На следующий день к вечеру нас принял граф и объявил, что на следующий день мы идём представляться Его Императорскому Величеству в одном из залов Зимнего дворца.
Мне граф Китченер наедине сказал:
— Будьте готовы к приватной встрече с ЕИВ. Мне доложили, что в списке представляющихся его заинтересовали только ваши данные.
Вечером после ужина я устроил экскурсию по окрестностям для своих родственников, удивляя их тем, что знаю, где и что находится, как будто я бывал здесь неоднократно. До определённого значения возраст играет отрицательную роль, в затем положительную, затем снова отрицательную, а потом снова положительную. Как это? А вот так. Сами подумайте.
В Петербург мы выехали с утра и приехали за час до намеченного мероприятия. Анастаса Ивановича с нами не было, и я руководил действиями своих родственников, ещё раз повторив, как вести себя во время представления.
Представление прошло как по нотам. ЕИВ прошёл вдоль строя приехавших в столицу дворян, кивнул знакомым и удостоив пары фраз двух генералов. Около нас он остановился, что-то сказал церемониймейстеру и тот сделал пометку в своей книжке.
На выходе нас остановил скороход и сообщил, что баронета Туманова Олега Васильевича ожидает на личную аудиенцию ЕИВ. Это было сказано негромко, но услышали все.

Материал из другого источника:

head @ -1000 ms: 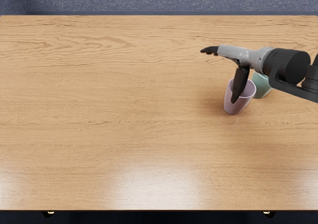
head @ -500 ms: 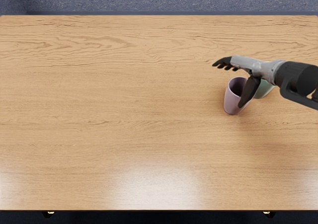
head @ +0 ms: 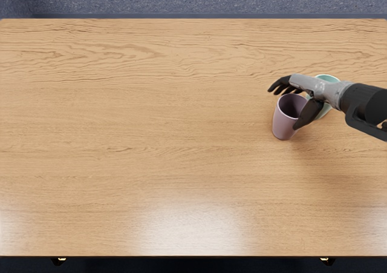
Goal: Pick up cup and place in cup with right hand
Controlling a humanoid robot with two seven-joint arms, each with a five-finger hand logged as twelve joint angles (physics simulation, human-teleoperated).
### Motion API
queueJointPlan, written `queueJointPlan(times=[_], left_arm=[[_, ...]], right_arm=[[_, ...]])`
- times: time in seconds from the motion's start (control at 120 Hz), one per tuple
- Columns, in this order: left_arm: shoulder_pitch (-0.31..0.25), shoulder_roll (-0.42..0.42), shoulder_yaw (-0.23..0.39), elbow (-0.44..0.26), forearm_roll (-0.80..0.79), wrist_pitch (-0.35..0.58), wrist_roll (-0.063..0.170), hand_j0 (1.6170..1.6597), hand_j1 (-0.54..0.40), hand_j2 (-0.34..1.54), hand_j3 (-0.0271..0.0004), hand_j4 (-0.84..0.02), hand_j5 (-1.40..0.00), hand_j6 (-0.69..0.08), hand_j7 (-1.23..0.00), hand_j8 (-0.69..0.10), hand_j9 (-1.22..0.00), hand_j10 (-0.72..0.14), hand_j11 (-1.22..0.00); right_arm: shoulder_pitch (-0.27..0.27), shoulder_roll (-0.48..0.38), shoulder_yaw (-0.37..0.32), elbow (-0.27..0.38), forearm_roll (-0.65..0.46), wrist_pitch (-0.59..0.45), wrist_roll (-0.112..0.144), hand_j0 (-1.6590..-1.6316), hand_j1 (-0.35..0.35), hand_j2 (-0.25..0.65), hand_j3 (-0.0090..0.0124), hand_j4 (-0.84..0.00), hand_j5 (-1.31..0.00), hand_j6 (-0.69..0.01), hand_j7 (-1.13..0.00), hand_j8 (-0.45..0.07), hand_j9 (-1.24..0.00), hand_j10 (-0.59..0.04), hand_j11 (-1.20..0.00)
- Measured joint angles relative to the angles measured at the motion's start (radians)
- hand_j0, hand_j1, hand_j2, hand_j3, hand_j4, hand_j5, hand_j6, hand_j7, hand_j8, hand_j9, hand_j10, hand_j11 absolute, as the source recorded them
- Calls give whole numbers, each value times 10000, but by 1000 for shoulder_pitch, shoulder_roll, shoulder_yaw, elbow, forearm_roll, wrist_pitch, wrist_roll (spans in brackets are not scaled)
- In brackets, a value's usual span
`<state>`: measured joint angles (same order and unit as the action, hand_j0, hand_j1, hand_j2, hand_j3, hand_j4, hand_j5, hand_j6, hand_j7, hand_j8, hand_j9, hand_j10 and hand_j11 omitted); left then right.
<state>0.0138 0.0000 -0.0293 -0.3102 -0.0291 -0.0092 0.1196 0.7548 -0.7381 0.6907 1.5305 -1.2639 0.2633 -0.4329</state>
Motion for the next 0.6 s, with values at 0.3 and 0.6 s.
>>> queueJointPlan(times=[0.3,0.6], left_arm=[[0,0,0,0,0,0,0,16581,3488,1,-2,2,-2,2,-2,2,-2,2,-2],[0,0,0,0,0,0,0,16581,3488,0,-1,1,-1,2,-1,2,-1,2,-1]], right_arm=[[0,2,-17,-6,0,-11,0,-16554,939,-439,0,-3871,-5235,-3904,-5083,-2656,-5277,-2979,-5327],[7,-7,-14,-4,5,-2,0,-16554,1053,213,-2,-4428,-5830,-3658,-5758,-2403,-5895,-2885,-5922]])
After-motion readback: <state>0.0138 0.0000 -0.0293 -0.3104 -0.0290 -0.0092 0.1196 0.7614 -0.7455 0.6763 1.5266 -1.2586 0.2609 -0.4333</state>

Какого-то мальчика ожидает ЕИВ. Что может связывать шестидесятилетнего мужчину, семейного в течение почти сорока лет и имевшего кучу ребятишек и вот этого реалиста, который даже не является учеником императорской гимназии. Неужели детям ЕИВ потребовалась живая игрушка?
Я повернулся и пошёл вслед за скороходом.
ЕИВ был у себя в кабинете и сидел на резной оттоманке, обитой гобеленом, около которой стоял резной чайный столик и за столиком стояла вторая оттоманка для посетителя, приглашённого к чаю. Европейская оттоманка отличалась от турецкой наличием спинки.
— Баронет Туманов, — громко доложил камердинер и пропустил меня в дверь.
Я подошёл ближе к ЕИВ и поклонился, как и положено подданному.
ЕИВ жестом указал мне вторую оттоманку.
Я сел.
— Что можете сказать по поводу этого предмета? — спросил ЕИВ и подал мне потрёпанную книгу коричневого цвета.
Я посмотрел на книгу и сразу понял, что это как пароль и от меня требуют отзыв, чтобы убедиться в том, что я это я.
— Это ежедневник, — сказал я, — его подарил Вам я тридцатого июля одна тысяча девятьсот двадцать четвёртого года в день Вашего двадцатилетия. На первой странице стихотворение-посвящение:
— Достаточно, — сказал ЕИВ, — дайте я на вас посмотрю. Когда я первый раз вас увидел, мне было столько же лет, сколько сейчас вам. Вы знаете, как это получилось?
— Даже не представляю, Ваше величество, — сказал я. — В волшебство я не верю, в наличие высших сил — тоже. Мне кажется, что человек из будущего создал какую-то машину, которая штампует реальность как отдельную страницу в документе. Совсем как компьютеры, которые распространились по всему миру. Мы можем создать виртуальную страницу и написать на ней всё, что мы думаем. А потом сохранить её, поставив любую понравившуюся нам дату. Это не означает, что страница переместится во время этой даты, но создаст иллюзию отправки послания в прошлое или в будущее. В прошлое — это маловероятно, потому что предки наши не имели техники для прочтения этих страниц, следовательно, речь идёт о будущем. Для меня это третья жизнь.
— Как третья жизнь? — не понял ЕИВ.
— Да, Ваше величество, — сказал я, — третья жизнь. Но это информация особой важности и её знали только ваши покойные родители, духовник вашей августейшей семьи достопочтенный Григорий Ефимович Распутин и многолетний премьер-министр Пётр Аркадьевич Столыпин.
— А как же я? — с обидой спросил ЕИВ.
— Вы тогда были года на четыре моложе меня сегодняшнего, — сказал я, — и вряд ли бы поняли, о чём идёт речь. А уж после 1918 года мы вовсе не поминали об этом, чтобы не расстраивать вас и не озлоблять раньше времени. Кое-что знал один бывший депутат государственной Думы, ныне покойный, но и он был связан моим обещанием засадить его в психиатрическую лечебницу до скончания веков, если что-то ляпнет о том времени, откуда я и он прибыли к вам.